Esos días donde todo sale mal: se atrasa un pedido, el cliente reclama con razón, el mueble tiene un detalle que no está perfecto. Y el reclamo no va al área correspondiente. Va directo a ti. Y duele. Porque cuando haces algo con el corazón, cualquier crítica se siente personal. Como si te dijeran que fallaste como persona.

Me di cuenta de que entraba en terreno desconocido. El mundo corporativo tenía reglas, si haces bien tu parte, todo marcha: hay protocolos, respaldos, manuales … Aquí no. Aquí puedes hacerlo todo bien —con amor, con entrega, con intención— y aun así, algo puede fallar. 

Me frustré. Varias veces quise soltar todo. Me costaba entender que fallar no era prueba de incapacidad. Me sentía impostora. Como si no tuviera permiso de equivocarme.

Y justo en uno de esos días espesos, mi papá me soltó una frase como quien deja caer una piedra en un charco:

—¿Y sólo por eso ya vas a renunciar?

Lo dijo sin juicio, pero con una convicción que me desarmó. Como quien sabe que fallar no invalida lo que haces. “No lo tomes como señal de que estás mal. Tómalo como prueba de que ya llegaste. Que ahora sí estás jugando en serio.”

Entendí algo que no había visto antes: mi papá sí sabía fallar. No se hizo resiliente porque fuese inmune a la incertidumbre, sino porque nunca lo disfrazó. Nunca necesitó decir que todo iba a salir bien. Sólo se arremangaba y buscaba qué sí se podía hacer. No confundía el error con una amenaza a su valor, ni la incertidumbre con un fracaso personal.

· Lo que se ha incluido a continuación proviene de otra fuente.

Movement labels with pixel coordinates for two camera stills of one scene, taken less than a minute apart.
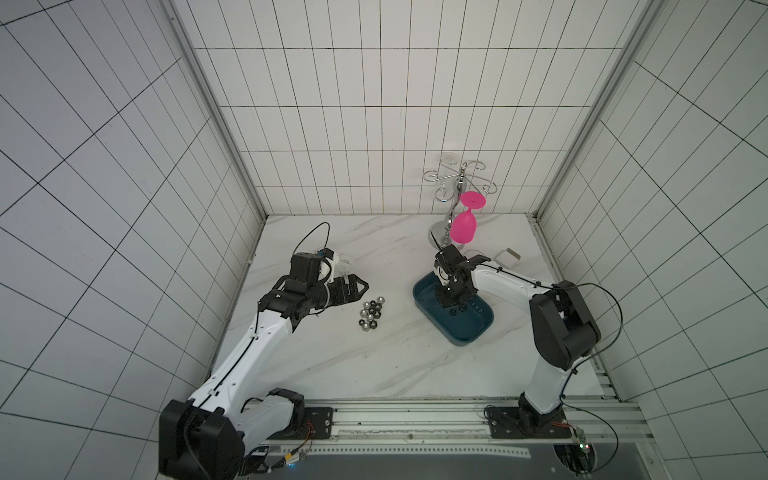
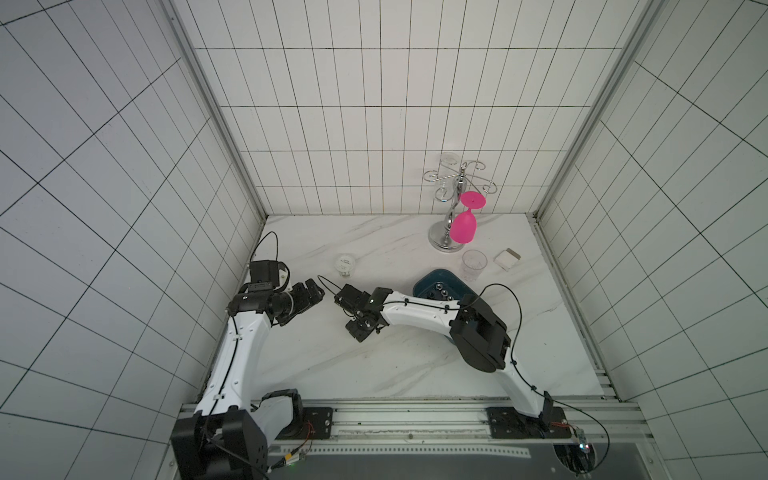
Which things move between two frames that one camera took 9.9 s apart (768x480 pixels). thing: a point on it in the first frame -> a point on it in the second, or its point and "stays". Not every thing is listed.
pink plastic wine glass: (463, 226) stays
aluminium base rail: (601, 422) stays
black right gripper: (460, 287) -> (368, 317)
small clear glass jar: (345, 265) stays
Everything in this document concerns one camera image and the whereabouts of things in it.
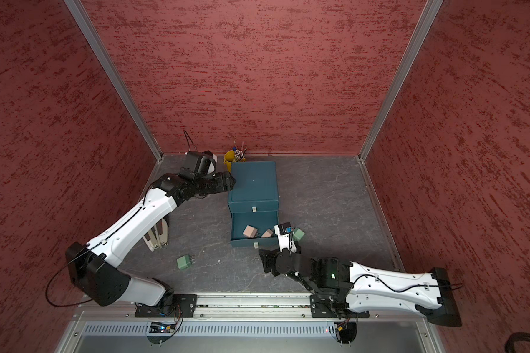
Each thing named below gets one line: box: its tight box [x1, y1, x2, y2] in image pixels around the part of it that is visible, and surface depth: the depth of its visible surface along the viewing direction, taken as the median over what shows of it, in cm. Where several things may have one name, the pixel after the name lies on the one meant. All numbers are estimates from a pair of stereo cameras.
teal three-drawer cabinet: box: [227, 161, 280, 248], surface depth 83 cm
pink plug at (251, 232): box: [242, 225, 260, 238], surface depth 83 cm
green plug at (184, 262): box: [175, 253, 197, 270], surface depth 84 cm
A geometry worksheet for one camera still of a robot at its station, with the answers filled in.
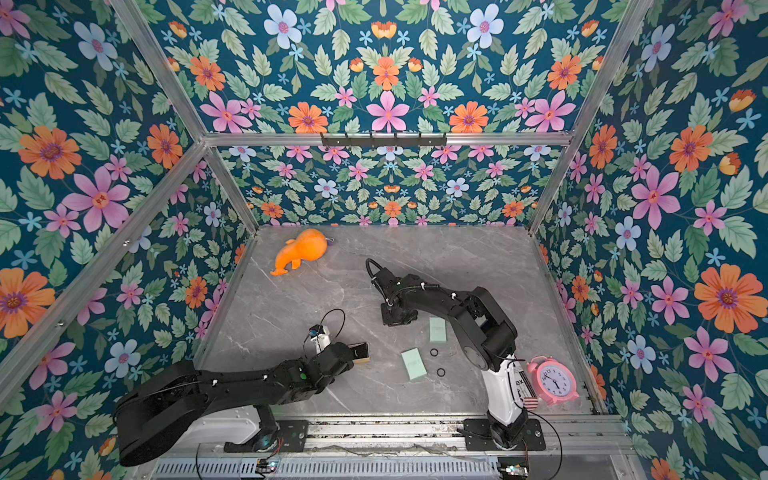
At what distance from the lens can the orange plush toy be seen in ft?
3.50

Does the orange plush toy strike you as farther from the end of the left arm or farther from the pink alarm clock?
the pink alarm clock

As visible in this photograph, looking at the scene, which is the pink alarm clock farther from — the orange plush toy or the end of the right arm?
the orange plush toy

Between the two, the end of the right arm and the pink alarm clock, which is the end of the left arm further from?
the pink alarm clock

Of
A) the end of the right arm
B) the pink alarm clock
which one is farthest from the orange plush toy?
the pink alarm clock

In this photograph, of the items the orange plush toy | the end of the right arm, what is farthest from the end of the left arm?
the orange plush toy
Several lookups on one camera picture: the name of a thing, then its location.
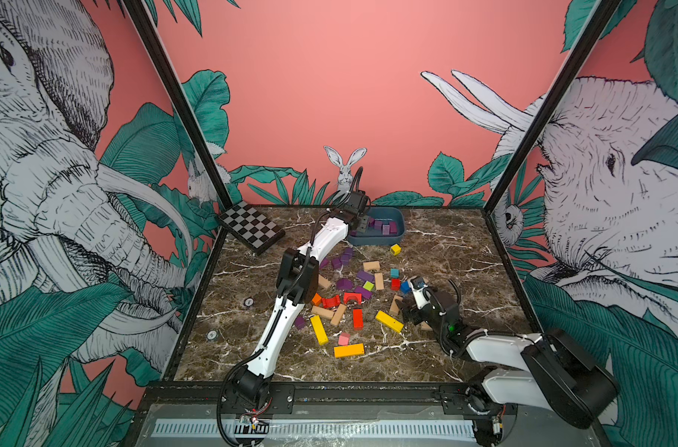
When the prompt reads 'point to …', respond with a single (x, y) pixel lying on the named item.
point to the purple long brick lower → (366, 294)
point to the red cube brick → (395, 284)
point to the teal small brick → (394, 273)
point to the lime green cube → (369, 286)
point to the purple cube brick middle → (345, 259)
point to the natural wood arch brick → (372, 265)
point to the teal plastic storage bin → (385, 226)
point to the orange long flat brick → (348, 350)
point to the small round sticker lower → (211, 334)
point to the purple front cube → (299, 322)
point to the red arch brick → (357, 296)
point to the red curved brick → (332, 302)
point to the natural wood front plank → (324, 312)
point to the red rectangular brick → (358, 318)
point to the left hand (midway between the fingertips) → (361, 214)
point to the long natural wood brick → (323, 281)
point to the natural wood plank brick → (379, 281)
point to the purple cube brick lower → (336, 263)
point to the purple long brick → (365, 276)
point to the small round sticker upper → (249, 302)
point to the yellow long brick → (318, 329)
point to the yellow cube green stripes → (395, 250)
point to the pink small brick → (344, 339)
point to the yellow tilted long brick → (389, 321)
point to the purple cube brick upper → (348, 250)
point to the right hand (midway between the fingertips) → (407, 289)
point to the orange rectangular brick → (317, 299)
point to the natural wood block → (394, 310)
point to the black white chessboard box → (250, 224)
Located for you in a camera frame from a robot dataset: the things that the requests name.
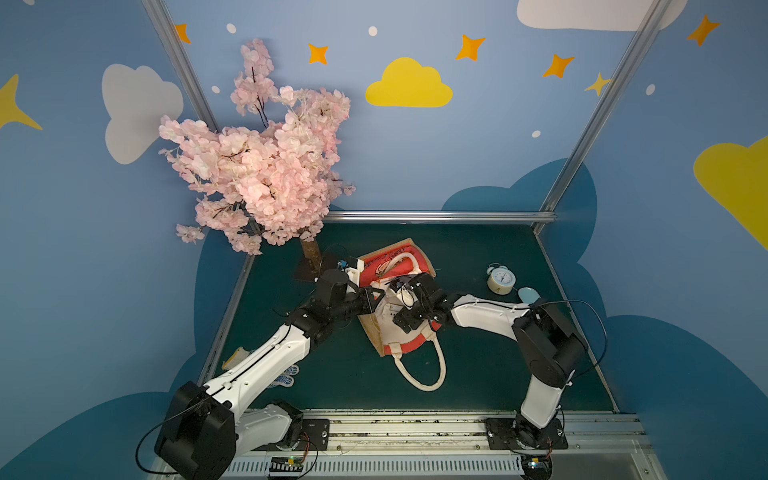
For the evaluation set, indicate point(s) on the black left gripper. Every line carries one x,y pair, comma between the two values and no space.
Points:
368,300

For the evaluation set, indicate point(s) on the pink cherry blossom tree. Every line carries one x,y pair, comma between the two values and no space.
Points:
263,186

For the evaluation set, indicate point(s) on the light blue plastic spoon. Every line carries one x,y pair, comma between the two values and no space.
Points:
528,295

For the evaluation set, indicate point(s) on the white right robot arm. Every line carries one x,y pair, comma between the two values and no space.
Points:
549,344

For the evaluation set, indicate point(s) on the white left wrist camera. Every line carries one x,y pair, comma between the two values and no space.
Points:
353,269

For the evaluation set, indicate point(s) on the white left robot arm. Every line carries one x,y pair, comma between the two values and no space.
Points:
207,426

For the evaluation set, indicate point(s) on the blue twin-bell alarm clock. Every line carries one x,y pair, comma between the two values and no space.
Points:
500,279

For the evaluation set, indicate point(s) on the red burlap canvas bag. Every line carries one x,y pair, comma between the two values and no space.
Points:
394,326

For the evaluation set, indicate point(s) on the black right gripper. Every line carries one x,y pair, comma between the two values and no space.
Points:
405,315

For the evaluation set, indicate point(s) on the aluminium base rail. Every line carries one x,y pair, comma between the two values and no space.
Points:
446,444

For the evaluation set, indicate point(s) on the blue dotted work glove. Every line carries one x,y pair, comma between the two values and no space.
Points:
287,378

Yo en cambio, venía de un mundo donde todo debía salir perfecto, y si no, se ocultaba. Donde tener respuestas era más importante que entender la pregunta.

Mi papá no vivió así, él sabía estar en el problema sin huir. Su forma de resistir no era épica ni solemne. Era humana y real. Él venía del mundo donde todo se construía con el cuerpo, incluso cuando dolía. Y si se caía, se volvía a levantar y punto. Yo apenas estaba aprendiendo eso.

Hoy lo tengo claro: no me entregué al linaje por obediencia. Lo hice desde la madurez.

Mi papá nunca me exigió dedicarme al taller, de hecho me apoyó al 100 con mi plan inicial. Si volví a mis raíces, por imposición, lo hice porque llegó el momento justo. Ese en el que la madera dejó de parecer ajena y empezó a sentirse como una herencia viva. Una que podía transformar.

Él trabaja con madera, y ahora yo también. Pero además trabajo con madres. Con decisiones importantes. Con caos cotidiano. Con esa intuición de que un mueble no es solo un objeto: es un lugar donde algo pasa. Un “acá me sentí segura”. Un “esto ya es parte de la casa”.

Y entre los dos, sin buscarlo, construimos un puente. Uno que no estaba en mis planes, pero terminó siendo más firme que muchas certezas.

Porque a veces el linaje no se hereda. Te llama.

Y un día, sin darte cuenta, entras. Y descubres que ese taller… siempre fue tu casa.